ABSTRACT The origin recognition complex (ORC) plays a central role in eukaryotic DNA replication. Here we describe a unique ORC-like complex in Tetrahymena thermophila, TIF4, which bound in an ATP-dependent manner to sequences required for cell cycle-controlled replication and gene amplification (ribosomal DNA [rDNA] type I elements). TIF4's mode of DNA recognition was distinct from that of other characterized ORCs, as it bound exclusively to single-stranded DNA. In contrast to yeast ORCs, TIF4 DNA binding activity was cell cycle regulated and peaked during S phase, coincident with the redistribution of the Orc2-related subunit, p69, from the cytoplasm to the macronucleus.
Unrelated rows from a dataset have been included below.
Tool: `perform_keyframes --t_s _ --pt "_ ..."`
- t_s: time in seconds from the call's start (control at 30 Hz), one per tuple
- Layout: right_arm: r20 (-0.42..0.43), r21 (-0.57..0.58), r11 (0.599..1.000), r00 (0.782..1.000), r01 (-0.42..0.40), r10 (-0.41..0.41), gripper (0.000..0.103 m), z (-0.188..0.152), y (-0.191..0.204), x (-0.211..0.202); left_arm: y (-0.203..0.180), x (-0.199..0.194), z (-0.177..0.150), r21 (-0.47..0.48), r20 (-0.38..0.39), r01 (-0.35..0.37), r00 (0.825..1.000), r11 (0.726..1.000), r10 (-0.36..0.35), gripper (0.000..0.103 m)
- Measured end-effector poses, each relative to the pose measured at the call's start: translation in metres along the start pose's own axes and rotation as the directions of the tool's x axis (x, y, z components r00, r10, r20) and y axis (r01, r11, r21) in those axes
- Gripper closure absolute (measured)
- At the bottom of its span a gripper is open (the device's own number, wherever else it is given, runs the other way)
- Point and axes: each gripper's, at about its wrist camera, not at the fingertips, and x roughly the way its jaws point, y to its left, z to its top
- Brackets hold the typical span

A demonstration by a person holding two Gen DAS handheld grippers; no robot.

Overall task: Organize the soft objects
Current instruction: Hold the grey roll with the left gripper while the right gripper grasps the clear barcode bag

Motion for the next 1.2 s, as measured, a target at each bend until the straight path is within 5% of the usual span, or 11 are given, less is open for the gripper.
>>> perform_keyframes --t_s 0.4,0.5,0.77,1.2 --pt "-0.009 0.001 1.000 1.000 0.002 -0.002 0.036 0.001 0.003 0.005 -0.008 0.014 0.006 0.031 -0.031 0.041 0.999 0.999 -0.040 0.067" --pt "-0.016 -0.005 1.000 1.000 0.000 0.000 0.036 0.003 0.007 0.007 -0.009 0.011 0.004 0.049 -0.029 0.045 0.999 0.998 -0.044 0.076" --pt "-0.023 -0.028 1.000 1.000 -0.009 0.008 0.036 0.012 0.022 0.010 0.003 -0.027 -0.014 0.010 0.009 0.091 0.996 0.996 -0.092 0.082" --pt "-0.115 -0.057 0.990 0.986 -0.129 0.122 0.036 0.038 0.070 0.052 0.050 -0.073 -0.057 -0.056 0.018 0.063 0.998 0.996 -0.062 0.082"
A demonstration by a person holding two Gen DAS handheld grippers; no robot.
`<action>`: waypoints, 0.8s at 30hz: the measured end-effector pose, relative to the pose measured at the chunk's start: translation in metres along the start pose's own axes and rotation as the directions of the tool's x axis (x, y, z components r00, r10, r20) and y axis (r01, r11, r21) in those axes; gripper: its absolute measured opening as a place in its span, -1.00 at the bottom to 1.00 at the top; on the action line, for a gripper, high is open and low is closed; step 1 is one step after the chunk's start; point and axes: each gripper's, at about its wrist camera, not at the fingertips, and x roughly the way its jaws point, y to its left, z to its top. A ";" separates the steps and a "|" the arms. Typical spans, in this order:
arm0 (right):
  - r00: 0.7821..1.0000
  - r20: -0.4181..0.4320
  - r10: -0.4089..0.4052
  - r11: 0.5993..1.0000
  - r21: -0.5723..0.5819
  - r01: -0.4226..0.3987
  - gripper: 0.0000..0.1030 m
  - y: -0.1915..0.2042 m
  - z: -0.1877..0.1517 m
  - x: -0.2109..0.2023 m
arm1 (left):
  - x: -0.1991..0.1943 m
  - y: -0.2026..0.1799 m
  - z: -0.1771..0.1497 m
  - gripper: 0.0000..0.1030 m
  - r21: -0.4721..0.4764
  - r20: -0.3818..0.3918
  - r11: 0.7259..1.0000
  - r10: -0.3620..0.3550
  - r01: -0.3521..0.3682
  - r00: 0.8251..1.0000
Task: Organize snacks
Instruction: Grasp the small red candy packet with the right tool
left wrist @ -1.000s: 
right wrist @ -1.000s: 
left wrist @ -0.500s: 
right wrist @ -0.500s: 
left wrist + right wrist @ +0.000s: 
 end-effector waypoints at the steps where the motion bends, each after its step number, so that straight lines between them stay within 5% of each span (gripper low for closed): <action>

Origin-binding activity and nuclear p69 immunoreactivity were further regulated during development, where they distinguished replicating from nonreplicating nuclei. Both activities were lost from germ line micronuclei following the programmed arrest of micronuclear replication. Replicating macronuclei stained with Orc2 antibodies throughout development in wild-type cells but failed to do so in the amplification-defective rmm11 mutant. Collectively, these findings indicate that the regulation of TIF4 is intimately tied to the cell cycle and developmentally programmed replication cycles. They further implicate TIF4 in rDNA gene amplification. As type I elements interact with other sequence-specific single-strand breaks (in vitro and in vivo), the dynamic interplay of Orc-like (TIF4) and non-ORC-like proteins with this replication determinant may provide a novel mechanism for regulation.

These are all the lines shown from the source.